Soudain, la tirant de ses réflexions, l'espace sembla se fissurer, et une étrange poche noire s'y forma. Un homme en queue-de-pie suivi par une adolescente qu'il tenait par la main en sortirent. Ils ne la remarquèrent pas immédiatement.
- Alors c'est ça ta chambre ? C'est pas vraiment le grand luxe... Souffla l'homme, presque écœuré.
- C'est un internat Tyki, évidemment que ce n'est pas le grand luxe.
- Tss, quand je pense que je t'ai laissé dormir ici pendant tout ce temps ! Si j'avais su, je t'aurais emmené beaucoup plus tôt.
Sakura se redressa, abasourdie.
- A-Aimée ?!
L'intéressée fit volte-face, surprise, puis offrit un sourire gêné.
- Je suis de retour...
La grande brune s'extirpa de son lit, apparemment remise de ses émotions.
- Tu nous en auras fait, une frayeur ! Enfin bon, tu es revenue, c'est l'essentiel...
Elle se tourna vers Tyki, intriguée.
- Et vous ? Que faites-vous ici ? Je veux dire... vous n'aviez vraiment aucun intérêt à la ramener.
- Ça c'est bien vrai. Et ça ne m'enchante guère d'être ici... grommela-t-il. Mais maintenant que je suis là, je veux parler à vos supérieurs, les deux hunters...
Sakura échangea un regard avec Aimée, qui semblait elle aussi approuver.
- Monsieur Morales doit être entrain de s'entraîner. Les informa-t-elle. Allons le rejoindre.
Ils acquiescèrent et quittèrent la petite chambre. Ils longèrent les longs couloirs formant le labyrinthe qu'est Saint Gabriel, mais que les deux amies semblaient déjà connaître par cœur. Aimée lança un regard à Tyki, qui n'était apparemment pas à son aise : il avait la désagréable impression de s'être jeté dans la gueule du loup. Ce qui n'était pas très éloigné de la vérité. Ils finirent par arriver à la salle d'entraînement, où se trouvait, seul, un homme d'une quarantaine d'années maniant une lance avec force et agilité. Sakura se racla la gorge, et Morales se stoppa dans son effort pour leur faire face. Lorsqu'il vit Aimée, ses yeux s'écarquillèrent.

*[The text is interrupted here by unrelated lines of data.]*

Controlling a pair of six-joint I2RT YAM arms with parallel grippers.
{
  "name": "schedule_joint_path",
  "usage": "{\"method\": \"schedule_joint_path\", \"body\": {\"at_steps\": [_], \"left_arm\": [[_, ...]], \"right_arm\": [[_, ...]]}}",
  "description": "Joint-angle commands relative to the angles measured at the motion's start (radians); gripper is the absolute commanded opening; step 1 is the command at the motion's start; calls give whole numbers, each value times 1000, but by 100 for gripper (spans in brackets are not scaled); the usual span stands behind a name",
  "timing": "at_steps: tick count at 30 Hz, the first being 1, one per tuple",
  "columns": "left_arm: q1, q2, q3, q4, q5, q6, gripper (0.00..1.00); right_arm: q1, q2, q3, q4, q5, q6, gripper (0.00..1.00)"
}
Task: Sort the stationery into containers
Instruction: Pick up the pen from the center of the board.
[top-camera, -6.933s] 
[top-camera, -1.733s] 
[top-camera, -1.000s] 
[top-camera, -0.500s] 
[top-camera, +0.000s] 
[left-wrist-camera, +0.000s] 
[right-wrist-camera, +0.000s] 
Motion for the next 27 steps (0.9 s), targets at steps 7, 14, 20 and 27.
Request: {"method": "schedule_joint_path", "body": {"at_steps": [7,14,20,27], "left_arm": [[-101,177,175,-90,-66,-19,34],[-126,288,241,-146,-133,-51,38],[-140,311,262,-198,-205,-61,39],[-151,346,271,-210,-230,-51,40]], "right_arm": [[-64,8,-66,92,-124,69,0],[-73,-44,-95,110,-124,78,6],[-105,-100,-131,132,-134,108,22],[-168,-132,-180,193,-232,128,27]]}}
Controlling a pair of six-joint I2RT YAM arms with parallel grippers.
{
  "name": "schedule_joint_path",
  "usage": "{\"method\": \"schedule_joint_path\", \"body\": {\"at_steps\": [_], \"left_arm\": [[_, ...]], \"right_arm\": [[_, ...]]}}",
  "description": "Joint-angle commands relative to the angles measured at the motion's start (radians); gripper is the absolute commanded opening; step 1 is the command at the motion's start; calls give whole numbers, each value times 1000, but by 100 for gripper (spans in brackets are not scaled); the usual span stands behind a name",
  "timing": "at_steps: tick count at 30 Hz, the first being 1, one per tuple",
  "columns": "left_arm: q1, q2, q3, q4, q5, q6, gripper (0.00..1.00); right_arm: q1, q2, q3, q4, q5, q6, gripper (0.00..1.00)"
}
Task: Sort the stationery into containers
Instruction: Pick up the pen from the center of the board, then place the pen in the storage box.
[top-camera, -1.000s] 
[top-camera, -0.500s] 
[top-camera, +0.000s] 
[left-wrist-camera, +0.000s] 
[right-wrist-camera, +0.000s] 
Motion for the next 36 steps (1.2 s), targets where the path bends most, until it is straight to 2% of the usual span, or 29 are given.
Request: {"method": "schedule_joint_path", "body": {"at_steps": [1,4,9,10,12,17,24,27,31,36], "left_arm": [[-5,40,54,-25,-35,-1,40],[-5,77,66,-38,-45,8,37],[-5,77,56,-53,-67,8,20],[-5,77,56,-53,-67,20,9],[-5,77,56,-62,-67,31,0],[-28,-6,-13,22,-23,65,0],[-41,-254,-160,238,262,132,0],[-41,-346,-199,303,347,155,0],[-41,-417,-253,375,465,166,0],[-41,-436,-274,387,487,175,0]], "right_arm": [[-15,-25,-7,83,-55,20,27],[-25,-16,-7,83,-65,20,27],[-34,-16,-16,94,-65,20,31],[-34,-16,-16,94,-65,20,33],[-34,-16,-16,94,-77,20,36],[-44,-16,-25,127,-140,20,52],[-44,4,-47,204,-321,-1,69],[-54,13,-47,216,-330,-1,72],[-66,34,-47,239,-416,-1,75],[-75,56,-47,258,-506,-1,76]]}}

- Aimée... tu es revenue ?
A la vue de Tyki il se braqua, prêt à attaquer. L'accusé leva les mains en l'air, signe de sa capitulation.
- Pour l'instant, je ne suis pas votre ennemi. Mais dépêchez-vous de rassembler votre équipe, je n'ai pas une seconde à perdre. Lança-t-il, exaspéré.
- S'il vous plaît monsieur... Insista Aimée.
Sans trop comprendre le pourquoi du comment, il sortit un téléphone de sa poche et sembla envoyer un message. Quelques minutes plus tard, tous déboulèrent dans la grande salle. Ils se ruèrent tous sur la revenante, et Natalia fit immédiatement apparaître son arme, la pointant sur l'homme qui l'accompagnait.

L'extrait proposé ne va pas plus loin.